• [What this task involves]:
Pictures in the records are to be omitted; everything else is copied exactly.

• [Supplied entries]:
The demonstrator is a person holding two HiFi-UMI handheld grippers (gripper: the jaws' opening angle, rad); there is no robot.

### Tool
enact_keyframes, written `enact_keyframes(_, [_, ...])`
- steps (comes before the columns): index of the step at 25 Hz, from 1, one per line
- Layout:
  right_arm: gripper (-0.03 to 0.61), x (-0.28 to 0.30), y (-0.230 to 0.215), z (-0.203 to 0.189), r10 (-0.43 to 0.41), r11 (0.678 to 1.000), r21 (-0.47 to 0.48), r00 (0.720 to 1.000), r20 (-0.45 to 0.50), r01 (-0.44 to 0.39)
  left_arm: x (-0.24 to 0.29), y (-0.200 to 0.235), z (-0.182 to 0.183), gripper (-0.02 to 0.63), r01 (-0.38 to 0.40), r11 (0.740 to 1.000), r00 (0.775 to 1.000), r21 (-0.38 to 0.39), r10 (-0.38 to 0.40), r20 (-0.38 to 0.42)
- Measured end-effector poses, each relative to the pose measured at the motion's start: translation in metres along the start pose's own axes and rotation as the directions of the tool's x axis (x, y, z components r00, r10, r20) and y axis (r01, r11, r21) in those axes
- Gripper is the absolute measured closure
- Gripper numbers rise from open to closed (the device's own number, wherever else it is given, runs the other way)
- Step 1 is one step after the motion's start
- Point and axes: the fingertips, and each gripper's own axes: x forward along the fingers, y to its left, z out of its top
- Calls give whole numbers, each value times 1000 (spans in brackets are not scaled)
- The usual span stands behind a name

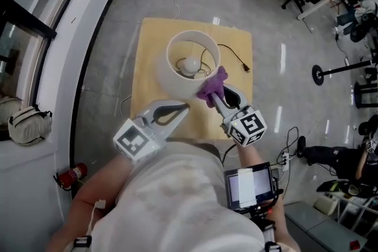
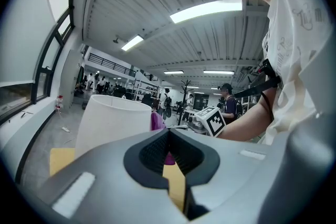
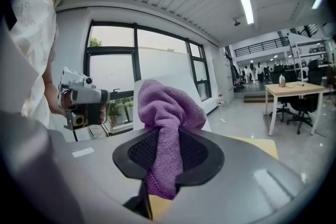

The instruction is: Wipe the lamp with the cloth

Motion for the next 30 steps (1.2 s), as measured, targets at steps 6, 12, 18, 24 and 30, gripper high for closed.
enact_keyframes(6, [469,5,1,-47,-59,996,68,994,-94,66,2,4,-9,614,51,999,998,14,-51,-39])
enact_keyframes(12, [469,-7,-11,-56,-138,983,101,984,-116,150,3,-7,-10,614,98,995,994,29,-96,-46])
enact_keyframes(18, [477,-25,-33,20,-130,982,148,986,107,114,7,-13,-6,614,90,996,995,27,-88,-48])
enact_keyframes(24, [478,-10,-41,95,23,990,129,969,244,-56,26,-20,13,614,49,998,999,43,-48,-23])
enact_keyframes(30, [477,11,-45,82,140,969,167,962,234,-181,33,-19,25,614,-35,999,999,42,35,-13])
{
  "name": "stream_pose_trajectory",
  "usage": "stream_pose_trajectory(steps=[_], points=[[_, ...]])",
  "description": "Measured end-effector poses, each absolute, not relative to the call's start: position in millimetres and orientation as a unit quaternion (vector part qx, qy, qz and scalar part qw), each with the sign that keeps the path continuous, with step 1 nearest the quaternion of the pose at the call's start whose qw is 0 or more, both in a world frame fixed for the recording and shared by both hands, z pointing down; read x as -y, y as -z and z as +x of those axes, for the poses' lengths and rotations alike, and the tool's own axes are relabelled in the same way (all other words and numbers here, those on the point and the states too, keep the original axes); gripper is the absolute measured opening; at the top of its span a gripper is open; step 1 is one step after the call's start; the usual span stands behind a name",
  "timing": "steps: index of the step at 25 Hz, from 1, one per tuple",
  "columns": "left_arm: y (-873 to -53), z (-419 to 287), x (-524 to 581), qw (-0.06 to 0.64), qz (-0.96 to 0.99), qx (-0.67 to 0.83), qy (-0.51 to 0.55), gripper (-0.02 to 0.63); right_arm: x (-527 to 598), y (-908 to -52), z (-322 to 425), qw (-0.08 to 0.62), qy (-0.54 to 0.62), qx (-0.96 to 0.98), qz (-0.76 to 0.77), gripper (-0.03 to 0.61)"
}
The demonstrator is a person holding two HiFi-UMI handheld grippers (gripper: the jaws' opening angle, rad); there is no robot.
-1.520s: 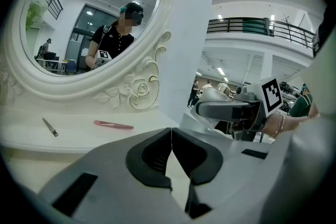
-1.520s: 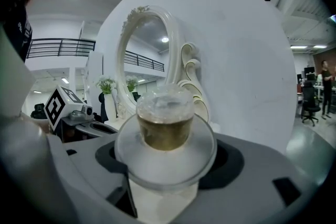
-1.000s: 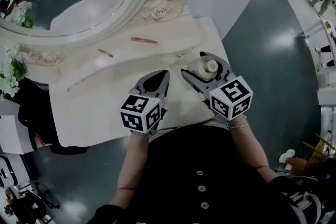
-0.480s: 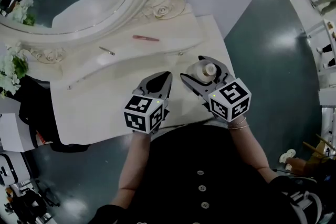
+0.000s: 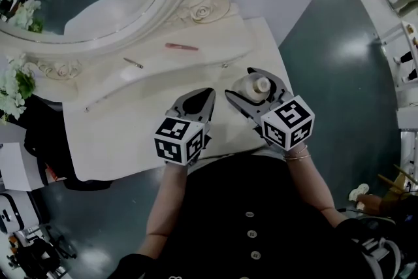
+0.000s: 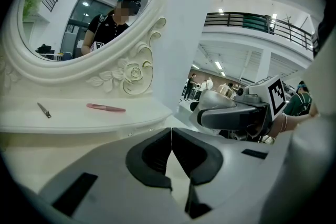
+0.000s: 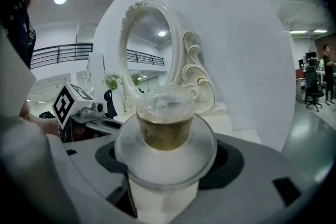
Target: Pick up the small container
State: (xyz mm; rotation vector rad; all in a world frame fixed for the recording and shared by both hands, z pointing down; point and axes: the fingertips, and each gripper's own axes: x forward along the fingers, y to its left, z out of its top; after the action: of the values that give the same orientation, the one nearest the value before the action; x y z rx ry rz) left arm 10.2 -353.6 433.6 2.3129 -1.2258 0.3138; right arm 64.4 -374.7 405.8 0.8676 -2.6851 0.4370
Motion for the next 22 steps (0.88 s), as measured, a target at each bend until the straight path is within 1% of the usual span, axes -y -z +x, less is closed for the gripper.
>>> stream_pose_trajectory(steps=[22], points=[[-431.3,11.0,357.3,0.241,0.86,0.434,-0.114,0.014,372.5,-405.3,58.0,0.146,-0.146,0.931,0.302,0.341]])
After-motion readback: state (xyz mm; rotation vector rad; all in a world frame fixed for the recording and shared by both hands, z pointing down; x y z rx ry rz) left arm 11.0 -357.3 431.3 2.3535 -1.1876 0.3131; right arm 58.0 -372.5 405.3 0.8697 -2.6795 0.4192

• [Response]:
The demonstrator is a person holding two HiFi-UMI handheld grippers (gripper: the jaws' opening angle, rad); there is no robot.

### Tool
enact_keyframes, written `enact_keyframes(_, [_, ...])`
- steps (comes before the columns): index of the step at 25 Hz, from 1, one per line
- Layout:
  right_arm: gripper (-0.03 to 0.61), x (-0.28 to 0.30), y (-0.230 to 0.215), z (-0.203 to 0.189), r10 (-0.43 to 0.41), r11 (0.678 to 1.000), r21 (-0.47 to 0.48), r00 (0.720 to 1.000), r20 (-0.45 to 0.50), r01 (-0.44 to 0.39)
  left_arm: x (-0.24 to 0.29), y (-0.200 to 0.235), z (-0.182 to 0.183), gripper (-0.02 to 0.63), r01 (-0.38 to 0.40), r11 (0.740 to 1.000), r00 (0.775 to 1.000), r21 (-0.38 to 0.39), r10 (-0.38 to 0.40), r20 (-0.38 to 0.42)
- Measured end-effector poses, each relative to the pose measured at the motion's start: translation in metres along the start pose's own axes and rotation as the directions of the tool's x axis (x, y, z components r00, r10, r20) and y axis (r01, r11, r21) in those axes
- Gripper is the absolute measured closure
- Gripper numbers rise from open to closed (the device's own number, wherever else it is given, runs the other way)
- Step 1 is one step after the motion's start
- Point and axes: the fingertips, and each gripper's own axes: x forward along the fingers, y to its left, z out of its top
- Calls give whole numbers, each value times 1000 (spans in brackets are not scaled)
- The usual span stands behind a name


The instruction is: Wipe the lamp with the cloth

Motion for the next 30 steps (1.2 s), as measured, targets at steps 6, 12, 18, 24 and 30, gripper high for closed.
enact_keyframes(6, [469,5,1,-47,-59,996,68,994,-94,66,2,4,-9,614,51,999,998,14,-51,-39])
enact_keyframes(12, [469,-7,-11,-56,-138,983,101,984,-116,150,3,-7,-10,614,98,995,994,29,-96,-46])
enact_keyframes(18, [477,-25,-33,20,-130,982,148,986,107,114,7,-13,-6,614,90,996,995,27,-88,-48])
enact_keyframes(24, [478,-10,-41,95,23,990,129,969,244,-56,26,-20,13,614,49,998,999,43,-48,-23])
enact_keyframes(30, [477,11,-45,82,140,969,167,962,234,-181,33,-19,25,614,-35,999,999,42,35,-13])
{
  "name": "stream_pose_trajectory",
  "usage": "stream_pose_trajectory(steps=[_], points=[[_, ...]])",
  "description": "Measured end-effector poses, each absolute, not relative to the call's start: position in millimetres and orientation as a unit quaternion (vector part qx, qy, qz and scalar part qw), each with the sign that keeps the path continuous, with step 1 nearest the quaternion of the pose at the call's start whose qw is 0 or more, both in a world frame fixed for the recording and shared by both hands, z pointing down; read x as -y, y as -z and z as +x of those axes, for the poses' lengths and rotations alike, and the tool's own axes are relabelled in the same way (all other words and numbers here, those on the point and the states too, keep the original axes); gripper is the absolute measured opening; at the top of its span a gripper is open; step 1 is one step after the call's start; the usual span stands behind a name",
  "timing": "steps: index of the step at 25 Hz, from 1, one per tuple",
  "columns": "left_arm: y (-873 to -53), z (-419 to 287), x (-524 to 581), qw (-0.06 to 0.64), qz (-0.96 to 0.99), qx (-0.67 to 0.83), qy (-0.51 to 0.55), gripper (-0.02 to 0.63); right_arm: x (-527 to 598), y (-908 to -52), z (-322 to 425), qw (-0.08 to 0.62), qy (-0.54 to 0.62), qx (-0.96 to 0.98), qz (-0.76 to 0.77), gripper (-0.03 to 0.61)"
}
The demonstrator is a person holding two HiFi-UMI handheld grippers (gripper: the jaws' opening angle, rad); there is no robot.
-1.520s: 
-1.520s: 
-1.000s: 
-0.480s: 
+0.000s: 
+0.000s: 
+0.000s: 
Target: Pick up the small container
State: (xyz mm; rotation vector rad; all in a world frame fixed for the recording and shared by both hands, z pointing down; point and axes: the fingertips, and each gripper's own axes: x forward along the fingers, y to its left, z out of its top; after the action: of the values that give the same orientation, the one nearest the value before the action; x y z rx ry rz) left arm 10.2 -353.6 433.6 2.3129 -1.2258 0.3138; right arm 64.4 -374.7 405.8 0.8676 -2.6851 0.4370
Motion for the next 22 steps (0.88 s), as measured, a target at each bend until the straight path is within 1% of the usual span, axes -y -z +x, less is closed for the gripper.
>>> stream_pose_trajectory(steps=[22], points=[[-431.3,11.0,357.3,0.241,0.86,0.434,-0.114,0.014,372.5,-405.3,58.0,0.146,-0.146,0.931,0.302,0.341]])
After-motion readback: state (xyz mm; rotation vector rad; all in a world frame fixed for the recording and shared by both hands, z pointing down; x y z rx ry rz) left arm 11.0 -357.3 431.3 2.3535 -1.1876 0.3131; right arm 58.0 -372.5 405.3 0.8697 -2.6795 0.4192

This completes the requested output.